Network Architectures
- U-Net Backbone: Most methods use 2D or 3D U-Nets with residual, attention, and transformer blocks to model the conditional diffusion process (Gong et al., 2022, Zhang et al., 12 Feb 2026, Yoon et al., 2024).
- Patch-wise 3D Training: To manage GPU constraints, 3D volumetric patch-wise training is adopted in approaches like CSRD, maintaining spatial coherence while reducing resource demands (Yoon et al., 2024).
5. Quantitative and Qualitative Evaluation
Rigorous validation has demonstrated that DDPM-MR-PETCon and its derivatives outperform classical denoising (e.g., non-local means, U-Net) and other state-of-the-art deep learning models:
| Method | PSNR (dB) | SSIM | NMSE |
|---|---|---|---|
| LPET (input) | 21.13 ± 2.71 | 0.839 ± .041 | 0.176±.055 |
| U-Net (PET+MR) | 26.4 | 0.81 | — |
| CSRD | 37.28 ± 1.94 | 0.990 ± .006 | 0.009±.005 |
| DDPM-MR-PETCon | 37.93 ± 1.85 | 0.991 ± .008 | 0.008±.004 |
- DDPM-MR-PETCon achieves the lowest error metrics across simulated and in-vivo datasets, with particular superiority in local regions relevant to lesion detectability and morphometric assessment.
- The data-consistency constraint is essential for quantification accuracy; MR-only models exhibit large bias in regions where PET/MR anatomy diverges (Gong et al., 2022, Zhang et al., 12 Feb 2026).
- Uncertainty quantification is provided natively by the stochastic diffusion trajectory, an advantageous property for clinical applications requiring confidence estimation.
6. Applications, Limitations, and Future Directions
Applications
- Low-dose PET denoising and restoration: Robust enhancement of PET images acquired at drastically reduced dose or scan times.
- Out-of-Distribution Adaptation: Two-stage and fusion-based methods (e.g., MFdiff/DDPM-MR-PETCon) generalize effectively to OOD clinical scenarios with varying dose, timing, and injection protocols (Zhang et al., 12 Feb 2026).

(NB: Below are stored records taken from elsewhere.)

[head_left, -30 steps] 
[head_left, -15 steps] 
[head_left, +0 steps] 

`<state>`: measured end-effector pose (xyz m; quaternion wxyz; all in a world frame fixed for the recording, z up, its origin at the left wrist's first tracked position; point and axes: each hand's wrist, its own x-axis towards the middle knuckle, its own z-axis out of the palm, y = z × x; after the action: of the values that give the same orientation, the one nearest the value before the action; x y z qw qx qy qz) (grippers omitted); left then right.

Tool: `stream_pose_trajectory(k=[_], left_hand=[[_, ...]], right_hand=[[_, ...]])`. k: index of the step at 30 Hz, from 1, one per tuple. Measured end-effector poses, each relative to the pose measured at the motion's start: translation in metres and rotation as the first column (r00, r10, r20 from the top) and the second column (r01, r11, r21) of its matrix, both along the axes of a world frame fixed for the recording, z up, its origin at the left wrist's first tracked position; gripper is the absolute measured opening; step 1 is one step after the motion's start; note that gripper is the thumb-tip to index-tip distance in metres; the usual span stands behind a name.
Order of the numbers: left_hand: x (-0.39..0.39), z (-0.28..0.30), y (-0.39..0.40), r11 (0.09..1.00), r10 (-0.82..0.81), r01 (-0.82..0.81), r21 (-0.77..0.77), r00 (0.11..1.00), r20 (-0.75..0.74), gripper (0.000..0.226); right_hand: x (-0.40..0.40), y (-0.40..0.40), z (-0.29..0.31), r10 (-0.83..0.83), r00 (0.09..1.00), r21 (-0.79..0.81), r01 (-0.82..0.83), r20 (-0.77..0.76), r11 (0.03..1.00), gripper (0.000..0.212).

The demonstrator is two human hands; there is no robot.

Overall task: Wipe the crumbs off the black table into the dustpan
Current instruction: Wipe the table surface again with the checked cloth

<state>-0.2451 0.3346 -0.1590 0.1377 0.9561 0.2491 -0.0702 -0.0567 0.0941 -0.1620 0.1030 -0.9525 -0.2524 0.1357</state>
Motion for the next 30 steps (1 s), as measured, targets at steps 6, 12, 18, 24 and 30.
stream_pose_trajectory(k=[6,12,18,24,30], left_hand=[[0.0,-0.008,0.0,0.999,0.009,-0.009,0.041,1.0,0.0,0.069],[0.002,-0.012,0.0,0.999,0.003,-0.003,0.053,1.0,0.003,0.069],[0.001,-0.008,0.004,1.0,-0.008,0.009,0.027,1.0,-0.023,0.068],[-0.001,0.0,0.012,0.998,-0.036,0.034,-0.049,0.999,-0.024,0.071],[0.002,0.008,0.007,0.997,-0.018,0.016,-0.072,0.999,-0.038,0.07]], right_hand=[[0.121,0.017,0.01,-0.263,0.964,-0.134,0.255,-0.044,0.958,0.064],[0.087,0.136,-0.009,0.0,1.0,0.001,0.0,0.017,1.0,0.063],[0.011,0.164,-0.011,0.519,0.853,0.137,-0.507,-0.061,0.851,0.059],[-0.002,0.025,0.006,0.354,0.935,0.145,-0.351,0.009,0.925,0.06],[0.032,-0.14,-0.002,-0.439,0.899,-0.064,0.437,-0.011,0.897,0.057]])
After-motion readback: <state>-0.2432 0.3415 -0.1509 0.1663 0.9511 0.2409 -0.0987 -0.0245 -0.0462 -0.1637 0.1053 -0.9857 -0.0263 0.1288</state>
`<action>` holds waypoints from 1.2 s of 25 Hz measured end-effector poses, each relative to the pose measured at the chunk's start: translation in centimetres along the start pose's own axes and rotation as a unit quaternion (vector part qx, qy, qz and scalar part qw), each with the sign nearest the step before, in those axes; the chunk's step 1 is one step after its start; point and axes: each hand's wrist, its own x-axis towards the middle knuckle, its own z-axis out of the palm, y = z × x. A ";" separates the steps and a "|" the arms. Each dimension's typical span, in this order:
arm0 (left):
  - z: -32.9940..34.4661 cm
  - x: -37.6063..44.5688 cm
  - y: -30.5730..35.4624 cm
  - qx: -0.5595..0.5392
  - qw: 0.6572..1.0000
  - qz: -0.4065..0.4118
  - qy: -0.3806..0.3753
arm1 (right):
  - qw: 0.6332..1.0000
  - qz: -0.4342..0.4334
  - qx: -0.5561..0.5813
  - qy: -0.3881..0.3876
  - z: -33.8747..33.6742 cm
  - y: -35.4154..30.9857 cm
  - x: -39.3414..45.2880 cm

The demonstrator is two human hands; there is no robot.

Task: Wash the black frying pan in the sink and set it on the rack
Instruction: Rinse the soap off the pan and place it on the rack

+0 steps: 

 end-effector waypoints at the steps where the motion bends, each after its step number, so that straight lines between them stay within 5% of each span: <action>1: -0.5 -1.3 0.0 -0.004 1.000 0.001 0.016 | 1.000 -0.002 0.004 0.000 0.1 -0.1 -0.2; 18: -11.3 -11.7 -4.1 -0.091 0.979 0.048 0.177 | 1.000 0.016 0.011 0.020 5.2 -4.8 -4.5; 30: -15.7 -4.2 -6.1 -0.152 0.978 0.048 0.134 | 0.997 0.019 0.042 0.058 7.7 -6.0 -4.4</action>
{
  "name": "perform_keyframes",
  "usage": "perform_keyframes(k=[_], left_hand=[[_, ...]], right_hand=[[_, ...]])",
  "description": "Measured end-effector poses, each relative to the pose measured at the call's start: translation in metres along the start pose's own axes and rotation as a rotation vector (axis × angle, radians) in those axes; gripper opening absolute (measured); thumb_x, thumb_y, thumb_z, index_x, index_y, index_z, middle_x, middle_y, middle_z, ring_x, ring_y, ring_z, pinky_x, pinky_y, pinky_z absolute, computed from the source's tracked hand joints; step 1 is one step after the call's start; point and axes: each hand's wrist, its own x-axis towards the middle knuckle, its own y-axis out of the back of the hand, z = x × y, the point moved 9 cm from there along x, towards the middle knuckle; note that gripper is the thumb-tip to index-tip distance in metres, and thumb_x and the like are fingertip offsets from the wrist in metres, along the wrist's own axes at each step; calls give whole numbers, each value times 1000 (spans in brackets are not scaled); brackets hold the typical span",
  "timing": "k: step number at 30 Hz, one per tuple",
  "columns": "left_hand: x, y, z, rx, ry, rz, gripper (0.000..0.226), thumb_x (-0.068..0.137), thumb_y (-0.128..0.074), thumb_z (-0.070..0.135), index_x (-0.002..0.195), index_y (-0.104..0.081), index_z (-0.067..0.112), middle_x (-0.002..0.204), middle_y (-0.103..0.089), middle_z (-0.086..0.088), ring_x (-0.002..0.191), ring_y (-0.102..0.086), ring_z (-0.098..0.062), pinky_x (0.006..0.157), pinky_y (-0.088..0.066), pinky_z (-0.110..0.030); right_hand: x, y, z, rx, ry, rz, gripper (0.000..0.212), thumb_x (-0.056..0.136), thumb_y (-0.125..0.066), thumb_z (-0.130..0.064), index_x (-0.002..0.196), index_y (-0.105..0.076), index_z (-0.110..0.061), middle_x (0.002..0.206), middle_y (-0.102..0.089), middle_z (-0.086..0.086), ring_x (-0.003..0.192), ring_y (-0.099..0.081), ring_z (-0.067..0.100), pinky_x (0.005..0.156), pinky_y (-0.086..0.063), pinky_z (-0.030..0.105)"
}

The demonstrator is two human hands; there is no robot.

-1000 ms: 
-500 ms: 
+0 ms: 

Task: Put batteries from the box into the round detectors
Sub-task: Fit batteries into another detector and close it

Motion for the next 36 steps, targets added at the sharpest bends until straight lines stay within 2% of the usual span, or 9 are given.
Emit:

- MR-less PET restoration: Synthetic MR images generated via PET-conditioned DPMs can guide anatomical PET restoration when no real MR is available, expanding utility (Gan et al., 2024).
Limitations
- Computational burden remains substantial (up to 50 min per 3D volume for 1000-step samplers) (Gong et al., 2022).
- Most implementations are restricted to 2D or small 3D patches due to GPU memory; full-volume end-to-end 3D diffusion remains a challenge (Yoon et al., 2024).
- Per-target registration and diffusion model fine-tuning may add operational complexity (Webber et al., 4 Jun 2025).
Future Research
- Development of more memory-efficient architectures and solvers (e.g., denoising diffusion ODEs, subspace samplers).
- General-purpose MR-PET registration and synthetic augmentation pipelines.
- Integration with segmentation priors and expansion to other tracers, body regions, and scanner geometries (Webber et al., 4 Jun 2025, Yoon et al., 2024).
7. Context Within PET/MR Image Processing
DDPM-MR-PETCon and related methods embody the latest advancements in probabilistic, multi-modal image restoration for PET/MR. They supersede conventional and early deep learning approaches by unifying explicit data-consistency, sophisticated multi-modality fusion, and noise-adaptive generative modeling. Other influential directions include patch-wise 3D residual diffusion (CSRD) (Yoon et al., 2024), pseudo-anatomy synthesis for anatomical priors (Gan et al., 2024), and direct manipulation of denoising trade-offs between MR anatomical fidelity and PET-unique features.
The methodological diversity within the DDPM-MR-PETCon framework enables broad adaptability, high restoration fidelity, and quantification reliability across a range of challenging PET imaging scenarios (Gong et al., 2022, Zhang et al., 12 Feb 2026, Webber et al., 4 Jun 2025, Yoon et al., 2024).